Sarbah at pages 88 and 89 of his ”Fanti customary laws (2nd Edition) thus defines “Family property” and “Self-acquired property”:-
”Family property is any movable or immovable thing acquired —
(i) By the joint labour of the members of a family. One of the most common instances of this is the building of a house by the members of a family; or
(ii) By the contributions from two or more members of one’s family.
“Property is designated self-acquired or private, where it is acquired by a person by means of his on personal exertions, without any unremunerated help or assistance from any member of his family; or without any advance or contribution from the ancestral or family of his family”.
It has never, so far as we are aware, been suggested before this case that where two or more members of a family combine to acquire property, the property so acquired becomes the private joint property of the two or more and not family property.
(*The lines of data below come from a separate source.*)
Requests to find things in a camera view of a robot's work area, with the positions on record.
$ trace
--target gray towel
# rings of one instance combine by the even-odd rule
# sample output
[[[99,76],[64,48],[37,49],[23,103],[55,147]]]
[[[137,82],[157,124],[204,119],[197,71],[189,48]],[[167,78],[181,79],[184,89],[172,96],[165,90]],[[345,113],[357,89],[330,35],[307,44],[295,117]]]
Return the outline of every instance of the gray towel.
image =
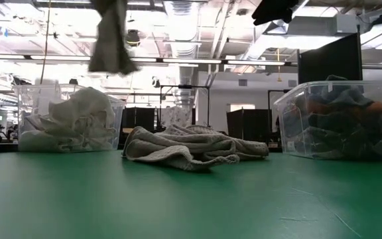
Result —
[[[98,25],[95,44],[88,70],[90,72],[122,73],[137,71],[125,49],[123,33],[127,0],[91,0],[102,19]]]
[[[136,127],[123,151],[123,156],[131,161],[159,163],[185,171],[263,159],[268,154],[265,143],[234,139],[199,125],[171,125],[166,131],[154,134]]]

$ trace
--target green tabletop
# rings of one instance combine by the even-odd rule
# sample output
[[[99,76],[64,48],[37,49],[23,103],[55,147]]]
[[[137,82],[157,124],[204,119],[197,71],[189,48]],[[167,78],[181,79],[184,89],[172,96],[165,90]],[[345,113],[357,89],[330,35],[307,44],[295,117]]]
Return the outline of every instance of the green tabletop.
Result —
[[[0,239],[17,238],[382,238],[382,163],[273,153],[197,174],[0,153]]]

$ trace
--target black monitor
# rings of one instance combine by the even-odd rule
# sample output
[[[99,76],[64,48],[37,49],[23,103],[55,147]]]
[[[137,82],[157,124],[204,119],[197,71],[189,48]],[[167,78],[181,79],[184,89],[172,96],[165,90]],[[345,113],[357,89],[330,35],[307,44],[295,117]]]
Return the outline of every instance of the black monitor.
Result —
[[[298,54],[298,83],[325,80],[336,75],[362,80],[361,45],[358,33],[316,50]]]

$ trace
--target clear plastic bin
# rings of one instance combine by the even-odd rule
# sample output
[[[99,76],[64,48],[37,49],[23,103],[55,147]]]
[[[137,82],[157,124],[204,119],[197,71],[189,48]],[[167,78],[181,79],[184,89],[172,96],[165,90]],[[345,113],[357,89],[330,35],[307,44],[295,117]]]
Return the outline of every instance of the clear plastic bin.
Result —
[[[73,153],[117,149],[123,101],[69,84],[22,85],[13,89],[19,105],[19,151]],[[85,100],[72,98],[80,90],[91,92],[82,92]]]
[[[301,84],[274,103],[283,152],[314,159],[382,160],[382,81]]]

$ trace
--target cloth
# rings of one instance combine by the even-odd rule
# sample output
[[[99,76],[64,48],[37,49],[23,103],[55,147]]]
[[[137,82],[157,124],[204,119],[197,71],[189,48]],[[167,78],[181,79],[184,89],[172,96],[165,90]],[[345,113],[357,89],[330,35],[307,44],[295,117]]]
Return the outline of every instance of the cloth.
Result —
[[[136,127],[126,140],[123,155],[131,161],[156,163],[185,171],[263,159],[265,143],[234,139],[208,127],[171,125],[162,133]]]
[[[19,151],[77,152],[112,149],[117,132],[110,128],[115,114],[108,97],[84,88],[61,102],[49,102],[48,115],[25,116]]]
[[[101,15],[98,39],[88,70],[128,75],[138,68],[125,49],[124,32],[127,0],[91,0]]]
[[[283,20],[290,23],[292,20],[292,8],[298,4],[298,0],[262,0],[251,15],[254,25],[258,26],[274,20]]]
[[[322,86],[299,96],[283,114],[292,150],[320,159],[381,160],[382,103],[364,97],[362,90]]]
[[[178,106],[163,108],[161,110],[161,125],[168,127],[170,125],[178,125],[186,127],[192,123],[191,108],[181,108]]]
In our opinion the evidence adduced on behalf of the defendants is not sufficient to rebut the strong presumption in favour of family property which is the rule among Fanti-speaking people. We are of opinion that native law and custom must govern this case.
The Deputy Provincial Commissioner appears to have based his judgment solely on the English law of survivorship, and to have disregarded native law and custom. As already stated, we take the opposite view.
In all the circumstances we hold that Alepe House, Acquah’s Hotel and all the other four properties are family properties. Accordingly the plaintiff is entitled to a declaration in her favour. The appeal is allowed and the judgment of the Provincial Commissioner’s Court, including the order as to costs, is set aside, and it is directed that if any sum has been paid by the appellant to the respondents in pursuance of that judgment it shall be refunded. It is ordered that the appellant be granted a declaration as prayed. The appellant is awarded costs in this Court assessed at £73 14s 9d and in the Court below to be taxed.